##### DATA LISTING

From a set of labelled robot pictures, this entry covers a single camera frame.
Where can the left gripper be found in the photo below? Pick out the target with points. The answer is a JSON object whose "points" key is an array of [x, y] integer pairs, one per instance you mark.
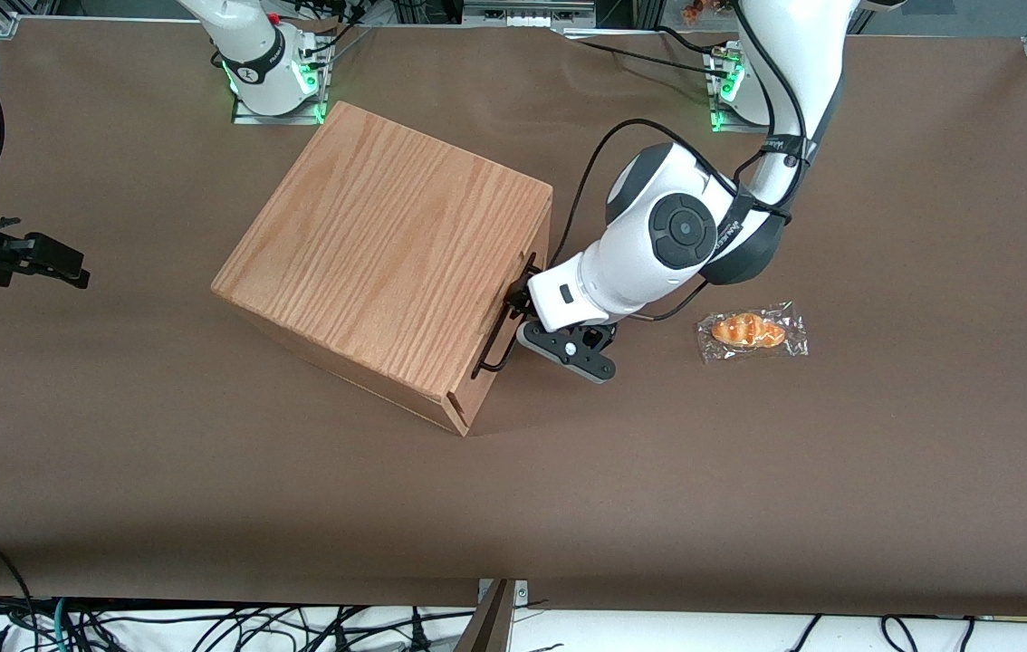
{"points": [[521, 297]]}

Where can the oak drawer front panel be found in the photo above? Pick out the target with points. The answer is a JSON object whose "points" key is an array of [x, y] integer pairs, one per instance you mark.
{"points": [[482, 403]]}

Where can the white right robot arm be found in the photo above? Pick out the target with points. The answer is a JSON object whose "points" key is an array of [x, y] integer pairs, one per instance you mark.
{"points": [[251, 45]]}

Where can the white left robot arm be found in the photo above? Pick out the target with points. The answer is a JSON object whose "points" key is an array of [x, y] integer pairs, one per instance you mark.
{"points": [[658, 263]]}

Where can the oak wood drawer cabinet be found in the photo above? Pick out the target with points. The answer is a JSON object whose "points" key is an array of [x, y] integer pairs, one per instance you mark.
{"points": [[387, 254]]}

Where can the bread roll in clear wrapper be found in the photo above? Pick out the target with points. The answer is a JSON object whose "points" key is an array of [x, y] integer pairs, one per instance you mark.
{"points": [[749, 330]]}

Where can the brown table cover sheet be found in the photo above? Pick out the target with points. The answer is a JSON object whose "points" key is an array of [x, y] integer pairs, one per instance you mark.
{"points": [[749, 498]]}

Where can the orange background object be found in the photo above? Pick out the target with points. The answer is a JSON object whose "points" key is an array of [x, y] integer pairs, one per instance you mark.
{"points": [[704, 9]]}

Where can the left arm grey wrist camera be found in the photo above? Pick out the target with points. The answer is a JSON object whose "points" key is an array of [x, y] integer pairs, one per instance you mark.
{"points": [[568, 351]]}

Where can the aluminium arm base plate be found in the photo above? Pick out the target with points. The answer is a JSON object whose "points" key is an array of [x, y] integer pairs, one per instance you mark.
{"points": [[713, 86], [278, 119]]}

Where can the aluminium profile post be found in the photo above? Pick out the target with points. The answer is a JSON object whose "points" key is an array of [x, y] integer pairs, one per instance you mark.
{"points": [[491, 625]]}

##########

◆ **WORK TO COMPLETE**
Make an exact copy of the listing. Do not carry over its pictures.

◆ **EXERCISE ANSWER**
From a set of labelled robot pictures, this entry covers a single camera frame.
Where can the left gripper be found in the photo below? Pick out the target with points. The answer is a JSON object whose "points" key is an array of [x, y] integer pairs, one per instance you mark.
{"points": [[521, 297]]}

Where can the oak drawer front panel be found in the photo above? Pick out the target with points. The answer is a JSON object whose "points" key is an array of [x, y] integer pairs, one per instance you mark.
{"points": [[482, 403]]}

Where can the white right robot arm be found in the photo above? Pick out the target with points. The answer is a JSON object whose "points" key is an array of [x, y] integer pairs, one per instance you mark.
{"points": [[251, 45]]}

Where can the white left robot arm be found in the photo above? Pick out the target with points. The answer is a JSON object whose "points" key is an array of [x, y] integer pairs, one per instance you mark.
{"points": [[658, 263]]}

Where can the oak wood drawer cabinet be found in the photo above? Pick out the target with points. The answer is a JSON object whose "points" key is an array of [x, y] integer pairs, one per instance you mark.
{"points": [[387, 254]]}

Where can the bread roll in clear wrapper be found in the photo above? Pick out the target with points. The answer is a JSON object whose "points" key is an array of [x, y] integer pairs, one per instance you mark.
{"points": [[749, 330]]}

Where can the brown table cover sheet be found in the photo above? Pick out the target with points. The answer is a JSON object whose "points" key is an array of [x, y] integer pairs, one per instance you mark.
{"points": [[749, 498]]}

Where can the orange background object be found in the photo above? Pick out the target with points. The answer is a JSON object whose "points" key is an array of [x, y] integer pairs, one per instance you mark.
{"points": [[704, 9]]}

Where can the left arm grey wrist camera be found in the photo above? Pick out the target with points. The answer is a JSON object whose "points" key is an array of [x, y] integer pairs, one per instance you mark.
{"points": [[568, 351]]}

Where can the aluminium arm base plate be found in the photo above? Pick out the target with points. The answer is a JSON object whose "points" key is an array of [x, y] integer pairs, one per instance you mark.
{"points": [[713, 86], [278, 119]]}

Where can the aluminium profile post be found in the photo above? Pick out the target with points. The answer is a JSON object whose "points" key is an array of [x, y] integer pairs, one per instance you mark.
{"points": [[491, 625]]}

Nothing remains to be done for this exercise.